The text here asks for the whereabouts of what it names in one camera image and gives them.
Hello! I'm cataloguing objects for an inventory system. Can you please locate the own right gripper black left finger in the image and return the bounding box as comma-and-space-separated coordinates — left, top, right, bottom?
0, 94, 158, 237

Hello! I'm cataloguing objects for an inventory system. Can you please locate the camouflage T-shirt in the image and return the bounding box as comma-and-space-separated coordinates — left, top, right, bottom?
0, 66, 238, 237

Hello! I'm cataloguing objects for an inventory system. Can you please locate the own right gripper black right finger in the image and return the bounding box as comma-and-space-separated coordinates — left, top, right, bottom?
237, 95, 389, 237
-=-=-
▶ **TASK ITEM**
Set the listing down again in full, exactly as it was given.

▶ **RESPONSE BELOW**
The text here asks for the whereabouts of what it names in one camera image and gives them.
Hello! I'm cataloguing objects for an inventory system. Can you please locate the own right gripper black left finger in the image and return the bounding box as comma-and-space-separated coordinates — left, top, right, bottom?
0, 94, 158, 237

Hello! I'm cataloguing objects for an inventory system. Can you please locate the camouflage T-shirt in the image and return the bounding box as comma-and-space-separated coordinates — left, top, right, bottom?
0, 66, 238, 237

Hello! I'm cataloguing objects for an inventory system. Can you please locate the own right gripper black right finger in the image and return the bounding box as comma-and-space-separated coordinates — left, top, right, bottom?
237, 95, 389, 237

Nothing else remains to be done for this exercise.